Managing Fabric Data Pipelines: a step-by-step guide to source control and deployment (2024)

Introduction.

In the post Microsoft Fabric: Integration with ADO Repos and Deployment Pipelines - A Power BI Case Study. we have outlined key best practices for utilizing the seamless integration between Fabric and GIT via Azure DevOps repositories and the use of Fabric Deployment Pipelines, both features intended to improve collaborative development and agile application publishing in the Azure cloud.

Quality and value delivery of any data analysis application depends on the quality of the data that we manage to package, from the greatest quantity and diversity of reliable and truthful data sources.

Fabric Data Pipelines serve as the backbone of data integration and orchestration, allowing organizations to streamline the flow of data across disparate systems, applications, and services.

By moving and manipulating data, Fabric Data Pipelines help ensure data consistency, accuracy, and timeliness, ultimately supporting informed decision-making and driving business value.

In this post we first delve into the integration of Fabric Data Pipelines and Azure DevOps Repos, aimed at improving collaborative development and source code control.

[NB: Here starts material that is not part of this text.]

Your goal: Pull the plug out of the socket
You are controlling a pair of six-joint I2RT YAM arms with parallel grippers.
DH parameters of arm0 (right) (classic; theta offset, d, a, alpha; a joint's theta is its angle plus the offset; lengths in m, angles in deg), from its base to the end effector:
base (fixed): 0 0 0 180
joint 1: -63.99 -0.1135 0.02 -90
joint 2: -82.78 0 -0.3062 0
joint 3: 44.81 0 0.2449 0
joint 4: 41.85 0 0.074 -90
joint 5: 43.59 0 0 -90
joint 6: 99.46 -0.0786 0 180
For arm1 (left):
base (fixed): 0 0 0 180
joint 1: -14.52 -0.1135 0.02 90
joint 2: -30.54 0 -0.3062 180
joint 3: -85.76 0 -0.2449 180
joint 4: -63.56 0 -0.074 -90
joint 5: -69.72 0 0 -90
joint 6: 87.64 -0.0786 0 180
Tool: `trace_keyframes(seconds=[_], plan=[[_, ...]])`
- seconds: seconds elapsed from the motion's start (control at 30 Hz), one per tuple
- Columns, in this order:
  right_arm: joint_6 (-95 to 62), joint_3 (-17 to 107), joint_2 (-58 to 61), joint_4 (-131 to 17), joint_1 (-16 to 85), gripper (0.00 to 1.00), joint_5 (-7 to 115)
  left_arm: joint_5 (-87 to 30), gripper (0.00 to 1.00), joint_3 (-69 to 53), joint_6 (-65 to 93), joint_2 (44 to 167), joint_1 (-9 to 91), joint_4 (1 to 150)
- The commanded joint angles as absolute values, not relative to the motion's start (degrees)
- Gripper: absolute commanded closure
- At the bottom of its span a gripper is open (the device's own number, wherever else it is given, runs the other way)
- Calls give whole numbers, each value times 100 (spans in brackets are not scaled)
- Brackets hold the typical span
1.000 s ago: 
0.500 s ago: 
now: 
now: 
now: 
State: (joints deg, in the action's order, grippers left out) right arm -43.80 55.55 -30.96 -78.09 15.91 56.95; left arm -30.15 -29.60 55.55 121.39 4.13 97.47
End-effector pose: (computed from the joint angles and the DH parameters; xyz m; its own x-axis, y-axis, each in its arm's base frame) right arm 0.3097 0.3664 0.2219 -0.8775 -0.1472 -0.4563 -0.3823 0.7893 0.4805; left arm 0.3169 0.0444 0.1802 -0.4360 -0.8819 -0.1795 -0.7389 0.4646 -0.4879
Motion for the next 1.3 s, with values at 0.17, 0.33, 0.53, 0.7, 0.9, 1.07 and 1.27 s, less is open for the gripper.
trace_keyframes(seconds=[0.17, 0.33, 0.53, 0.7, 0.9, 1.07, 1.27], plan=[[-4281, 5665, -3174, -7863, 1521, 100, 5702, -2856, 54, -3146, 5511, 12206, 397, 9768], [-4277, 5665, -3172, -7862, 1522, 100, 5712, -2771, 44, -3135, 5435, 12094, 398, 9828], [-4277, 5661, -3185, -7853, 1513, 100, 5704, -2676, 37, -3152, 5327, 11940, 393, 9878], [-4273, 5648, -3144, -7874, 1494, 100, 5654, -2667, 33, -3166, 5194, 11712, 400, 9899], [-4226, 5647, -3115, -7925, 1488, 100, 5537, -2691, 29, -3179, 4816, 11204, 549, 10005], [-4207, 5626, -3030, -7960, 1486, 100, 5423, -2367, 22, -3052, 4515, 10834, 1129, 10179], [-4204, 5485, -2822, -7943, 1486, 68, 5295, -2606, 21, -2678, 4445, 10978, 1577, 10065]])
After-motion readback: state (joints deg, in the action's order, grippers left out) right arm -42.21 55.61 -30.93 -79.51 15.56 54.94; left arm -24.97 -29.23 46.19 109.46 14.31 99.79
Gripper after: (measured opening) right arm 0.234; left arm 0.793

Finally, we address the key benefits of using Fabric's content-based strategy for continuous deployment to recommend including data pipelines as part of the content to be deployed and shared.

The role of Data Pipelines in Fabric.

Figure 1 briefly shows the stages for obtaining a data analytics solution.

Managing Fabric Data Pipelines: a step-by-step guide to source control and deployment (1)

Figure 1. Fabric Data Pipelines are a way to ingest and transform data into a Fabric solution.

There are many options in Fabric for data ingestion and transformations before building the semantic model of a Report or Lakehouse:

Managing Fabric Data Pipelines: a step-by-step guide to source control and deployment (2)

To date, Fabric lists the following as items that may be subject to source code control: [Overview of Fabric Git integration - Microsoft Fabric | Microsoft Learn]

  • Data pipelines
  • Lakehouse
  • Notebooks
  • Paginated reports
  • Reports (except reports connected to semantic models hosted in Azure Analysis Services, SQL Server Analysis Services or reports exported by Power BI Desktop that depend on semantic models hosted in MyWorkspace)
  • Semantic models (except push datasets, live connections, model v1, and semantic models created from the Data warehouse/lakehouse.)

The primary goal of a Data Pipeline, as an effective way to ingest data in Fabric, is to facilitate the efficient and reliable movement of data from various sources to designated destinations, while also enabling transformations and processing tasks along the way.

Why use source control for Fabric Data Pipelines?

It’s well known that data pipelines sometimes need to handle incremental/update logic by developers. And sometimes they need to recover a previous version to fix errors or maybe with the purpose of reusability.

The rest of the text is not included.